I spoke to Councillor David Shields, Labour Cabinet Member for Health and Community Safety at Southampton City Council, about the subject of homelessness in our city. “We currently face an enormous housing crisis in Southampton, with the demand for homes in many areas exceeding the available supply. Clearly building more homes, at prices and rents that people can afford, is a big part of the solution. I am very unhappy with the growing number of people on our streets who are without a permanent roof over their head, and who are often forced to sleep rough.”
The figures supplied by Councillor Shields show the real extent of Southampton’s housing crisis: “There are probably at any one time, at least 500 people in Southampton with the threat of homelessness of some form or other hanging over their heads. The vast majority of our population experiencing destitution or at imminent risk of being homeless are hidden. The City Council currently has 8,000 people on the housing waiting list, of whom half are single persons.”
When asked how the local council are planning to improve this situation, Councillor Shields said: “Our Labour Council will bring forward plans to regenerate large sections of the city centre creating 4,000 homes. We are committed to building further Extra Care housing, especially on the east of the city where there are shortages.” The council seem to be sticking to their word, as a few days after our interview, Southampton City Council announce that 44 temporary homes are being built in a bid to help those in need of affordable housing, homeless families and displaced families.

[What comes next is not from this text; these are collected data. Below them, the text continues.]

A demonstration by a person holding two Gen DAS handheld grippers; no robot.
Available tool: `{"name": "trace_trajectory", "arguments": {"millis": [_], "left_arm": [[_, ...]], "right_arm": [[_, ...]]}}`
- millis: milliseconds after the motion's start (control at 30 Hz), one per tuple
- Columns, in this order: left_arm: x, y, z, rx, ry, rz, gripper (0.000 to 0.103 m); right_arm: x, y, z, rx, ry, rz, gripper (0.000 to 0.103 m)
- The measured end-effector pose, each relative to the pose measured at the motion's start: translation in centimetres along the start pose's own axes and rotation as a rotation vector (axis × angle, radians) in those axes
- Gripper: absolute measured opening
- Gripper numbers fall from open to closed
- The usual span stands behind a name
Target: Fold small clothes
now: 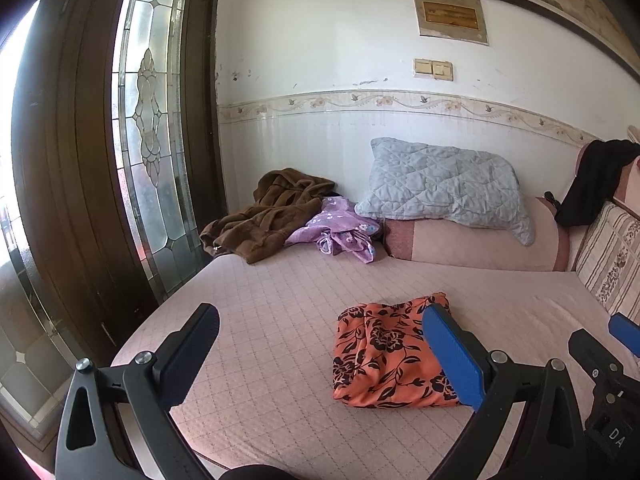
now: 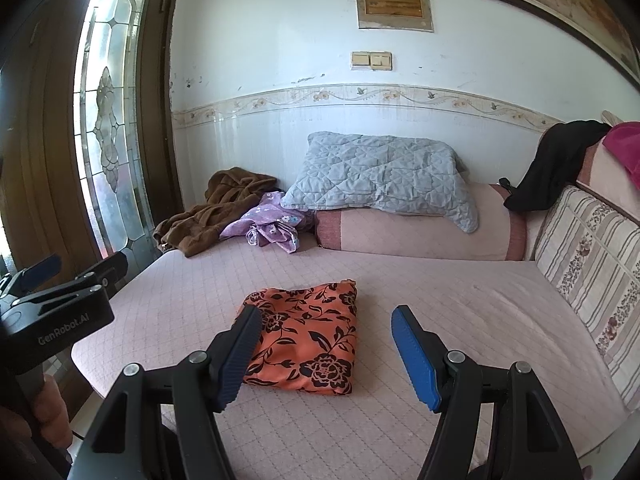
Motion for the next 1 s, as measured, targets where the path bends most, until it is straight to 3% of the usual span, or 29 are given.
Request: {"name": "trace_trajectory", "arguments": {"millis": [1000], "left_arm": [[0.5,-1.3,0.6,-0.023,-0.015,0.034,0.101]], "right_arm": [[0.9,-1.1,0.3,-0.027,-0.005,0.024,0.071]]}}
Point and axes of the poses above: each gripper's, at about its wrist camera, not at the fingertips, and y roughly against the way its jaws point, x to its right, z to its underside, the point moved 2 cm from there along -y, roughly the way its jaws point, and after that the axes turned 1 degree about z, right-handed, at the moved point
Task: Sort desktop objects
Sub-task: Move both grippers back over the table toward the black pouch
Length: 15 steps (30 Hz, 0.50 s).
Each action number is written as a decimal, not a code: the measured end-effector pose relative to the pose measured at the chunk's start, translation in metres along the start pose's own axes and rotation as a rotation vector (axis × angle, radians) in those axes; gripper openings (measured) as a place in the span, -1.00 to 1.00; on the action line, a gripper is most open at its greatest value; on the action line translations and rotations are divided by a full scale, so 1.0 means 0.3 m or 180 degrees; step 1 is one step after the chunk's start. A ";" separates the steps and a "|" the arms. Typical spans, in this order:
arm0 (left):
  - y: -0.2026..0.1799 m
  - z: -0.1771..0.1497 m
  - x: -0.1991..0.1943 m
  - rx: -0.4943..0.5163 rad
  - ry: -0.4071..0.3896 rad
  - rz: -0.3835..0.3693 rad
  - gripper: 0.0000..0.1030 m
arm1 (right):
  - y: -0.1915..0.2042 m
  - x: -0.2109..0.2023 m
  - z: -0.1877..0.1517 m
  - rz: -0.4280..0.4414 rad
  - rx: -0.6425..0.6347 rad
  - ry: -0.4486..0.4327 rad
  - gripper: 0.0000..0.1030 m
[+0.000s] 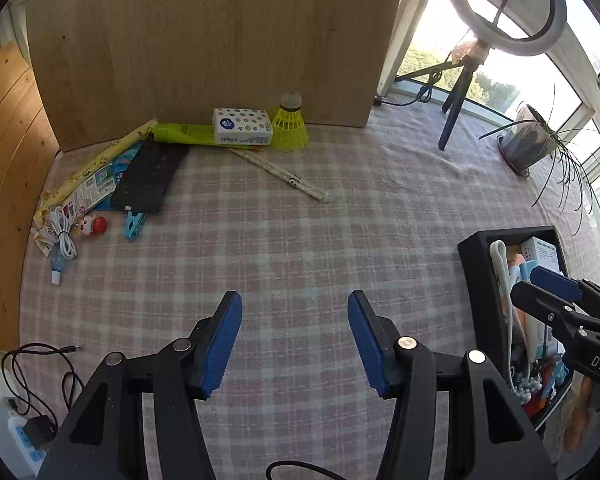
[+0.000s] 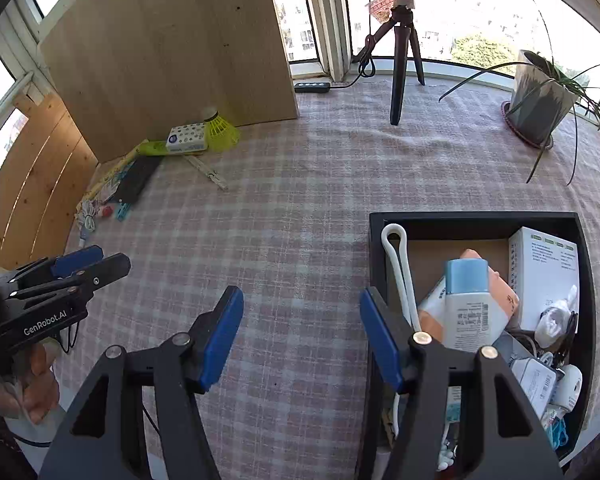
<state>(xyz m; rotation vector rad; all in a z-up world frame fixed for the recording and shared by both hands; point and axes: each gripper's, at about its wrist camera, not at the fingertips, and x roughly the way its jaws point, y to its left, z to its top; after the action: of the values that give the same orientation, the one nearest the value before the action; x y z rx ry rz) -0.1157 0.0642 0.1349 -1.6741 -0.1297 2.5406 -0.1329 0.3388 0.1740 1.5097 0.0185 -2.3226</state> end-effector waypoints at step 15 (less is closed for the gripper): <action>0.523 0.362 0.271 -0.0633 0.0089 0.0153 -0.08 | 0.327 0.329 0.248 0.0411 -0.0211 0.0270 0.13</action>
<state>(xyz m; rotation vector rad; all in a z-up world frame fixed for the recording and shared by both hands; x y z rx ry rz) -0.2527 -0.0832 0.0842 -1.8006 -0.3550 2.6137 -0.2031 0.2027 0.1368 1.5293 0.0194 -2.1358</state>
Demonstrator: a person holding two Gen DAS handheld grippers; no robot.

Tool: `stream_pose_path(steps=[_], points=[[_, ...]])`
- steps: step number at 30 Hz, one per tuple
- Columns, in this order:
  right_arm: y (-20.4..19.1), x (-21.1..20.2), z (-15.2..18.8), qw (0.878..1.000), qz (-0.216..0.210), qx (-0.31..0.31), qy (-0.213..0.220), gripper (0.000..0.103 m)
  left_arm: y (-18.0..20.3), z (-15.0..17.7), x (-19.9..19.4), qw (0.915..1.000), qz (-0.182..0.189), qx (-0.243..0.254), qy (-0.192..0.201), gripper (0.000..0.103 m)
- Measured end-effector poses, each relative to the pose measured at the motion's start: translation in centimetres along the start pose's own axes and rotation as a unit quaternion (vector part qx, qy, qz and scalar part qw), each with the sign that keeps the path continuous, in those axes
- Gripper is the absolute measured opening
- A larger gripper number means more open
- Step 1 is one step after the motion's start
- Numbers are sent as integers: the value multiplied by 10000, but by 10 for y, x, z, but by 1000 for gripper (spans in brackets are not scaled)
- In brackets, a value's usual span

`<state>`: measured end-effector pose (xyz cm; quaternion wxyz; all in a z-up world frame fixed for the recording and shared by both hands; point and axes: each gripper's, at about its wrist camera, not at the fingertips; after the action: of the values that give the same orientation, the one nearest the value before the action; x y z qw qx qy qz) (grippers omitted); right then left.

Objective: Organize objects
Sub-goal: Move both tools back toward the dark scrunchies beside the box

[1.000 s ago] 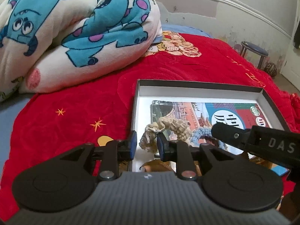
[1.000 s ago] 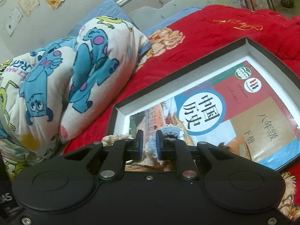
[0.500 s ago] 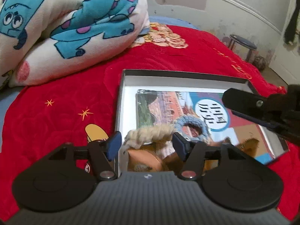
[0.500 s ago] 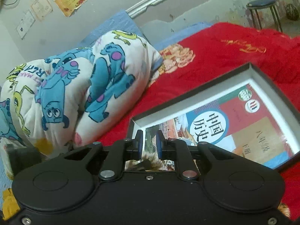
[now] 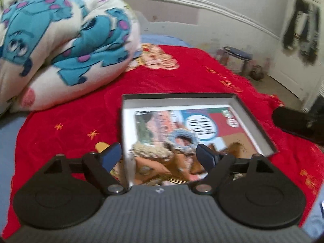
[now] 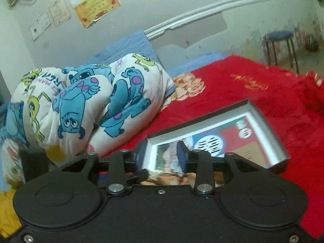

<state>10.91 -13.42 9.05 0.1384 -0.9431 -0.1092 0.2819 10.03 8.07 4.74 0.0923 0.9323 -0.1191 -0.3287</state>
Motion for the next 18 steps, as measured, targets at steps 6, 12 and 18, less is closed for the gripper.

Councillor Shields continues: “The City Council – working with local health services, voluntary organisations, faith groups and others – does a fantastic job in preventing homelessness and supporting people who present to us with accommodation. Typically our homeless prevention team at the City Council works with up to 1,000 clients each year desperately seeking help with housing and I’m justifiably proud about how well we do this, at a time when demand and pressures are constantly on the increase.”
I also spoke to Laurie Anderson, the Salvation Army’s Assistant Regional Manager of its Homelessness Services Unit for Southampton. “In Southampton, The Salvation Army runs the Booth Centre, which is an accommodation and resettlement centre for people who have experienced homelessness. Many of the people at the Booth Centre have a range of complex needs and we support them to make the changes they need to their lives so that they can break out of the cycle of homelessness. Residents can learn life skills and gain qualifications through working with our social enterprises, so that they can re-gain their confidence to help re-build their lives.
The Salvation Army works with Hampshire Probation; Southampton Drug and Alcohol Recovery Services and the employment and training provider Maximus to provide support services for our residents. We also work closely with the Southampton Early Intervention in Psychosis team.”
In terms of a solution, according to Councillor Shields, “we need to acknowledge the need to rebuild a support infrastructure for people affected by homelessness to allow us to intervene earlier to prevent homelessness and its causes.
Many of the underlying problems associated with begging – the housing crisis, an unrelenting assault on public service budgets, reductions and caps in many welfare benefits – urgently need to be addressed by central government if we are to take the rise in homelessness and the numbers of people sleeping rough on our streets seriously.”